**DATASET CONTENT**
+===+

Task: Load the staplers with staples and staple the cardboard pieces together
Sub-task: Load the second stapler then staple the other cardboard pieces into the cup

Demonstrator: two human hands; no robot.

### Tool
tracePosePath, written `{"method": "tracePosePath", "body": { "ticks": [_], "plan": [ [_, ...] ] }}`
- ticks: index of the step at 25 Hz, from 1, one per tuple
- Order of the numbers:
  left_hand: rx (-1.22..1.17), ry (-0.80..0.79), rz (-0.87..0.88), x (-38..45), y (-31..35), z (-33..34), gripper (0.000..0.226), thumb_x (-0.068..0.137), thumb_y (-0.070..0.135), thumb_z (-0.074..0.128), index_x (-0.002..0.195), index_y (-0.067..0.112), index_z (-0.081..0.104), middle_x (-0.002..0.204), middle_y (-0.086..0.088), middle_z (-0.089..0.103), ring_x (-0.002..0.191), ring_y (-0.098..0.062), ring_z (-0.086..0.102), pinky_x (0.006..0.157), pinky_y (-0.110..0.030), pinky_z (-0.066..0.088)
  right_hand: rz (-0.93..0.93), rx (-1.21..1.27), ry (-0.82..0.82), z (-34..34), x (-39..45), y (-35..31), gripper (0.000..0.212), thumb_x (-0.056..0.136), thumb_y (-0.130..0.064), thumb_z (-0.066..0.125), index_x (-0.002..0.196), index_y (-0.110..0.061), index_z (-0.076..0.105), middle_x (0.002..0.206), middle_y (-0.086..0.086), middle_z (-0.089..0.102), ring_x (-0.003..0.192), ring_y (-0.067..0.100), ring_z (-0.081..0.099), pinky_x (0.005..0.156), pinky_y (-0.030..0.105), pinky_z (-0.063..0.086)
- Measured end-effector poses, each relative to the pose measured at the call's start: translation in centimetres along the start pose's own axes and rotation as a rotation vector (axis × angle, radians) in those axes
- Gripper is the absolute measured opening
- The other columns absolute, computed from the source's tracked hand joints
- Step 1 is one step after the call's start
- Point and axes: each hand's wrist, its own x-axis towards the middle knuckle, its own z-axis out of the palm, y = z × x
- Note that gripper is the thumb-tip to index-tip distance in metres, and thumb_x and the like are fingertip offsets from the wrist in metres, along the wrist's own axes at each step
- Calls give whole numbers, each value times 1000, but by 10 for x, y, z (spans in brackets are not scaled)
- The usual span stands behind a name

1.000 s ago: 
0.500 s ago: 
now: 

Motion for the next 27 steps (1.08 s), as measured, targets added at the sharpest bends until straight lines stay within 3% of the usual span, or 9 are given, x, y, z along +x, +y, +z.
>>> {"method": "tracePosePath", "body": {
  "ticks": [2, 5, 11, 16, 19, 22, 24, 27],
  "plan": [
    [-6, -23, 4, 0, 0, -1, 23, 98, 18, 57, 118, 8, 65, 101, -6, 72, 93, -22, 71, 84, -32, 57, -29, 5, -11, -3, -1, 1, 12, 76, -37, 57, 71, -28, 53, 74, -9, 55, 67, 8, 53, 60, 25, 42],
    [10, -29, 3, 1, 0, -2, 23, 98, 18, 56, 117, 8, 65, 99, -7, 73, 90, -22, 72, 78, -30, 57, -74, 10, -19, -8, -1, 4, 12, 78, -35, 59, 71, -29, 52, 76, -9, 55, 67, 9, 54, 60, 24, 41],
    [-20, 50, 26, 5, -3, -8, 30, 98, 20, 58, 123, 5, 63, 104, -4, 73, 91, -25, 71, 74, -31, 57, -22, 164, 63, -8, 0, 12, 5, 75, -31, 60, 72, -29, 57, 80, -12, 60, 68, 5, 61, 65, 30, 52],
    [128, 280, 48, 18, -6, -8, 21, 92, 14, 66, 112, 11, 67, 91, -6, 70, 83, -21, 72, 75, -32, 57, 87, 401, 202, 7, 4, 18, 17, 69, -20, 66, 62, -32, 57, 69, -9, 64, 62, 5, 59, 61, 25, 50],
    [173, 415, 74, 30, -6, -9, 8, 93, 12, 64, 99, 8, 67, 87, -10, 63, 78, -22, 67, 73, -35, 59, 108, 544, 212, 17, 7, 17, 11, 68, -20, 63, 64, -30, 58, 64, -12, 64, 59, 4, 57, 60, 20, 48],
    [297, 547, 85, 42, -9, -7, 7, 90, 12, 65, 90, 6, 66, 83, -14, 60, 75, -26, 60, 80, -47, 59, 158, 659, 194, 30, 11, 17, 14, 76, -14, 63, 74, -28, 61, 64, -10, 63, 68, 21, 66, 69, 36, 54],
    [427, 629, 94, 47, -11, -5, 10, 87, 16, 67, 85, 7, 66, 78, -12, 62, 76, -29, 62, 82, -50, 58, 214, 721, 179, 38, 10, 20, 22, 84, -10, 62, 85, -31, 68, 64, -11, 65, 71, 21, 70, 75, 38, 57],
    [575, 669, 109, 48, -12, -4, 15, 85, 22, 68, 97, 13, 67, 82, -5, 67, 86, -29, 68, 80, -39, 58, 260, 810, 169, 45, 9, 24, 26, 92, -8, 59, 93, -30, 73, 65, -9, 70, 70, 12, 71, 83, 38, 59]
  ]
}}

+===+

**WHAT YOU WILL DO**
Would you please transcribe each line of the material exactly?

**WRITTEN SOLUTION**
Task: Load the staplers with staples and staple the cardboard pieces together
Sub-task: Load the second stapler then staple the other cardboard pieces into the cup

Demonstrator: two human hands; no robot.

### Tool
tracePosePath, written `{"method": "tracePosePath", "body": { "ticks": [_], "plan": [ [_, ...] ] }}`
- ticks: index of the step at 25 Hz, from 1, one per tuple
- Order of the numbers:
  left_hand: rx (-1.22..1.17), ry (-0.80..0.79), rz (-0.87..0.88), x (-38..45), y (-31..35), z (-33..34), gripper (0.000..0.226), thumb_x (-0.068..0.137), thumb_y (-0.070..0.135), thumb_z (-0.074..0.128), index_x (-0.002..0.195), index_y (-0.067..0.112), index_z (-0.081..0.104), middle_x (-0.002..0.204), middle_y (-0.086..0.088), middle_z (-0.089..0.103), ring_x (-0.002..0.191), ring_y (-0.098..0.062), ring_z (-0.086..0.102), pinky_x (0.006..0.157), pinky_y (-0.110..0.030), pinky_z (-0.066..0.088)
  right_hand: rz (-0.93..0.93), rx (-1.21..1.27), ry (-0.82..0.82), z (-34..34), x (-39..45), y (-35..31), gripper (0.000..0.212), thumb_x (-0.056..0.136), thumb_y (-0.130..0.064), thumb_z (-0.066..0.125), index_x (-0.002..0.196), index_y (-0.110..0.061), index_z (-0.076..0.105), middle_x (0.002..0.206), middle_y (-0.086..0.086), middle_z (-0.089..0.102), ring_x (-0.003..0.192), ring_y (-0.067..0.100), ring_z (-0.081..0.099), pinky_x (0.005..0.156), pinky_y (-0.030..0.105), pinky_z (-0.063..0.086)
- Measured end-effector poses, each relative to the pose measured at the call's start: translation in centimetres along the start pose's own axes and rotation as a rotation vector (axis × angle, radians) in those axes
- Gripper is the absolute measured opening
- The other columns absolute, computed from the source's tracked hand joints
- Step 1 is one step after the call's start
- Point and axes: each hand's wrist, its own x-axis towards the middle knuckle, its own z-axis out of the palm, y = z × x
- Note that gripper is the thumb-tip to index-tip distance in metres, and thumb_x and the like are fingertip offsets from the wrist in metres, along the wrist's own axes at each step
- Calls give whole numbers, each value times 1000, but by 10 for x, y, z (spans in brackets are not scaled)
- The usual span stands behind a name

1.000 s ago: 
0.500 s ago: 
now: 

Motion for the next 27 steps (1.08 s), as measured, targets added at the sharpest bends until straight lines stay within 3% of the usual span, or 9 are given, x, y, z along +x, +y, +z.
>>> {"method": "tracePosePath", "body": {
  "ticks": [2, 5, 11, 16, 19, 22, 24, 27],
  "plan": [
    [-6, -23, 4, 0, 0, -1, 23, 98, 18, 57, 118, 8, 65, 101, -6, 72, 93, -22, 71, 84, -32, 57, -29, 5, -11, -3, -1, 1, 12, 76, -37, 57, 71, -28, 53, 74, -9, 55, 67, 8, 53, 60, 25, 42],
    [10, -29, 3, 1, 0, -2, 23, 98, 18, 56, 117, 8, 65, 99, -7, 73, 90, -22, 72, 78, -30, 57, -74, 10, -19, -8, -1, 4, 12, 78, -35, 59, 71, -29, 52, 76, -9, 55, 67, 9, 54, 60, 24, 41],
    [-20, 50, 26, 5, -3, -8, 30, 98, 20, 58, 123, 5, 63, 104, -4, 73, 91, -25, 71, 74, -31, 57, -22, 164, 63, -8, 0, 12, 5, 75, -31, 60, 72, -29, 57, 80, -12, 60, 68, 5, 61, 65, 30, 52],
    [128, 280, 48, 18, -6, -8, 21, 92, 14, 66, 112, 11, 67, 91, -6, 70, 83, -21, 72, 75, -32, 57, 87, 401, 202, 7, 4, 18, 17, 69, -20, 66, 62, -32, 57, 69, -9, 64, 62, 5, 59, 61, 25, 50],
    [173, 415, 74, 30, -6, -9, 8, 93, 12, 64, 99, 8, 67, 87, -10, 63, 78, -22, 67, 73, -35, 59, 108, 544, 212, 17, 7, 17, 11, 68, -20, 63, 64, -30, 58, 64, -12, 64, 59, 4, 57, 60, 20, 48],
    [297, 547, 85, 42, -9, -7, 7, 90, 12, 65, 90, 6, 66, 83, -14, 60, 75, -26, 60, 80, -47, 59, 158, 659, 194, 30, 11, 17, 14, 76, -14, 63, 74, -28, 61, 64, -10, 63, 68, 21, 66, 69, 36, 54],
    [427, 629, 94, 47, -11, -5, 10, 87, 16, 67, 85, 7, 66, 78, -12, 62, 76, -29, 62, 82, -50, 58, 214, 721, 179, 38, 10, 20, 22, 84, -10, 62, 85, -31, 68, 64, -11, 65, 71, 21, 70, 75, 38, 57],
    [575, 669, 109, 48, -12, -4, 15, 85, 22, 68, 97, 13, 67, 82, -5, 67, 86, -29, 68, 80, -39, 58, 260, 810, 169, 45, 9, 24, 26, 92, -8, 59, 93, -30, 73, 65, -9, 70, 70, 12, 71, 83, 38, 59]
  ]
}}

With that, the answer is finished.